▶ **WHAT IS EXPECTED**
Every line with "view" in it must be copied from the data.

▶ **RECORDED INFORMATION**
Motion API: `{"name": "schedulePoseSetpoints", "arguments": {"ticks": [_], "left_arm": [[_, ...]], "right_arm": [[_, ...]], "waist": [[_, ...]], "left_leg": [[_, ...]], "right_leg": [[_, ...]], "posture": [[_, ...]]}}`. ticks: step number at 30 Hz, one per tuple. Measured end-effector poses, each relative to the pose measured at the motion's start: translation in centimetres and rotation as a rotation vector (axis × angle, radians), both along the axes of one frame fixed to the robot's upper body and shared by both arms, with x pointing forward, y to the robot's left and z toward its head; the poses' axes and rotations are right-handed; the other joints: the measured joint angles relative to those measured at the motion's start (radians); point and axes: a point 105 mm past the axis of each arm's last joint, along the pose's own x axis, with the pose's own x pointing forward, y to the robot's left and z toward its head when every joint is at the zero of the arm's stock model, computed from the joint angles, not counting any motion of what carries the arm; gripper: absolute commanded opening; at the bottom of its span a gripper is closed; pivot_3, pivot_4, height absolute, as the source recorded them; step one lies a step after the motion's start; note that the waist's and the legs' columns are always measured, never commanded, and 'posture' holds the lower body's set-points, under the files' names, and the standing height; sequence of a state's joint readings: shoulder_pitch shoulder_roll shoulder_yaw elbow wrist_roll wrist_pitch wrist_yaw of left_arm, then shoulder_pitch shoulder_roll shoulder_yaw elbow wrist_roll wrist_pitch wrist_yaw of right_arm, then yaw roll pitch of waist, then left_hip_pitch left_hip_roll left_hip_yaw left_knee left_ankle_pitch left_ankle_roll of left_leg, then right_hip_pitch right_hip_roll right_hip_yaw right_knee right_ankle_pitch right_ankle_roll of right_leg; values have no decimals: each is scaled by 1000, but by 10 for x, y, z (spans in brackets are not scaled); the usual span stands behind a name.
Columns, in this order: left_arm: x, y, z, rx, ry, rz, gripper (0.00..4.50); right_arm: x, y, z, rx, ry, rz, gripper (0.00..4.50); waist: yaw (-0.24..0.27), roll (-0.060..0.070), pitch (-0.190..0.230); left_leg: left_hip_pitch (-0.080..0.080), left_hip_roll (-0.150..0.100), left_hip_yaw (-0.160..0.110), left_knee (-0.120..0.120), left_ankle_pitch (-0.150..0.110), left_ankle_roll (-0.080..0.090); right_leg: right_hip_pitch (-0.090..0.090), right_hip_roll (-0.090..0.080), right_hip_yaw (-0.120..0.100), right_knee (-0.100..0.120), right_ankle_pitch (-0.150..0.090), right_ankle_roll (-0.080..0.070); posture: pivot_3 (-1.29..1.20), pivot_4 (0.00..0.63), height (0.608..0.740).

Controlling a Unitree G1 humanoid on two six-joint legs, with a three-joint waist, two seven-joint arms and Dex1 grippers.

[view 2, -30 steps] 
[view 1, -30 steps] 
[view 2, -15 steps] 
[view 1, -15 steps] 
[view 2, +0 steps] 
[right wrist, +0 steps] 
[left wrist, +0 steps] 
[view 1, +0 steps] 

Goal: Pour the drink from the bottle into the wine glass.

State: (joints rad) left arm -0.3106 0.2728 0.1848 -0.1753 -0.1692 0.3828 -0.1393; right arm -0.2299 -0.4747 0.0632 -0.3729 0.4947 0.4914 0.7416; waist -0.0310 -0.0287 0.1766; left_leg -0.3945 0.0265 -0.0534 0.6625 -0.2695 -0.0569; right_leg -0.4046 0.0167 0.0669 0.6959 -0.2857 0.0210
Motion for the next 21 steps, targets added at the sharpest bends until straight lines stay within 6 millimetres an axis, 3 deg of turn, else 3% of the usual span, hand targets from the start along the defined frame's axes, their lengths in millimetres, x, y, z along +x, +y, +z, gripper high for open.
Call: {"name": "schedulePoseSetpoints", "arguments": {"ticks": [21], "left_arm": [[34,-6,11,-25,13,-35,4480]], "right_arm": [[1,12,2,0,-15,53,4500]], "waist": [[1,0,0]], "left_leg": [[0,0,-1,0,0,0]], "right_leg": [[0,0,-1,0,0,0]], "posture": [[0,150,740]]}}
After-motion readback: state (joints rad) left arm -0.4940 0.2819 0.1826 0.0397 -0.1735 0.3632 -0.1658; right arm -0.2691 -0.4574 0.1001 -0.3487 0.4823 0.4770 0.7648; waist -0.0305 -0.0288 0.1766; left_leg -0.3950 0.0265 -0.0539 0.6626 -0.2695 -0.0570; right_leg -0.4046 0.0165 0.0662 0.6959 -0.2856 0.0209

▶ **RESPONSE TO THE EXERCISE**
[view 2, -30 steps] 
[view 1, -30 steps] 
[view 2, -15 steps] 
[view 1, -15 steps] 
[view 2, +0 steps] 
[view 1, +0 steps] 

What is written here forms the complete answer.